DATA SEGMENT:
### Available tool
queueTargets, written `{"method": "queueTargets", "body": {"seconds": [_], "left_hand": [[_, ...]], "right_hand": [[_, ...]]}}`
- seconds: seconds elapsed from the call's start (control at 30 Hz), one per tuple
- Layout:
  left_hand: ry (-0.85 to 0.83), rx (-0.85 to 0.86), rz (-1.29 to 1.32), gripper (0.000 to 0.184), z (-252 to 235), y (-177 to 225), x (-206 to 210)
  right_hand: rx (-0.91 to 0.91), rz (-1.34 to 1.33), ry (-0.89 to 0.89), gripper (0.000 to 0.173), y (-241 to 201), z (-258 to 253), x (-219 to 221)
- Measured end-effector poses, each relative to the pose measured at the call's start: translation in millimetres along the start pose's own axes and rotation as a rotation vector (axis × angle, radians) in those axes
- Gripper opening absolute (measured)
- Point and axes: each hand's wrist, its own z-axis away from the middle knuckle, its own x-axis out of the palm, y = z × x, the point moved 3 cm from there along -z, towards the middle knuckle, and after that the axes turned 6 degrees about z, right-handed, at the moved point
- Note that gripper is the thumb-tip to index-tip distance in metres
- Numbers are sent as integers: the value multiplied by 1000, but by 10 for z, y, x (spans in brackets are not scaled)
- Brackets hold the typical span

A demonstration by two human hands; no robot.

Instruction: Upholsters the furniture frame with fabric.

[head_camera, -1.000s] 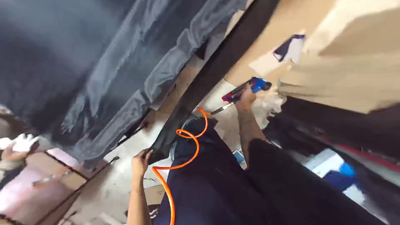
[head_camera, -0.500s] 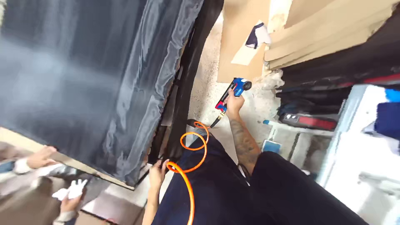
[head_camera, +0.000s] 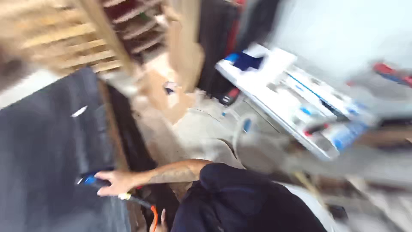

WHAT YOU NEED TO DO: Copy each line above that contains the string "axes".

WRITTEN ANSWER:
- Measured end-effector poses, each relative to the pose measured at the call's start: translation in millimetres along the start pose's own axes and rotation as a rotation vector (axis × angle, radians) in those axes
- Point and axes: each hand's wrist, its own z-axis away from the middle knuckle, its own x-axis out of the palm, y = z × x, the point moved 3 cm from there along -z, towards the middle knuckle, and after that the axes turned 6 degrees about z, right-handed, at the moved point

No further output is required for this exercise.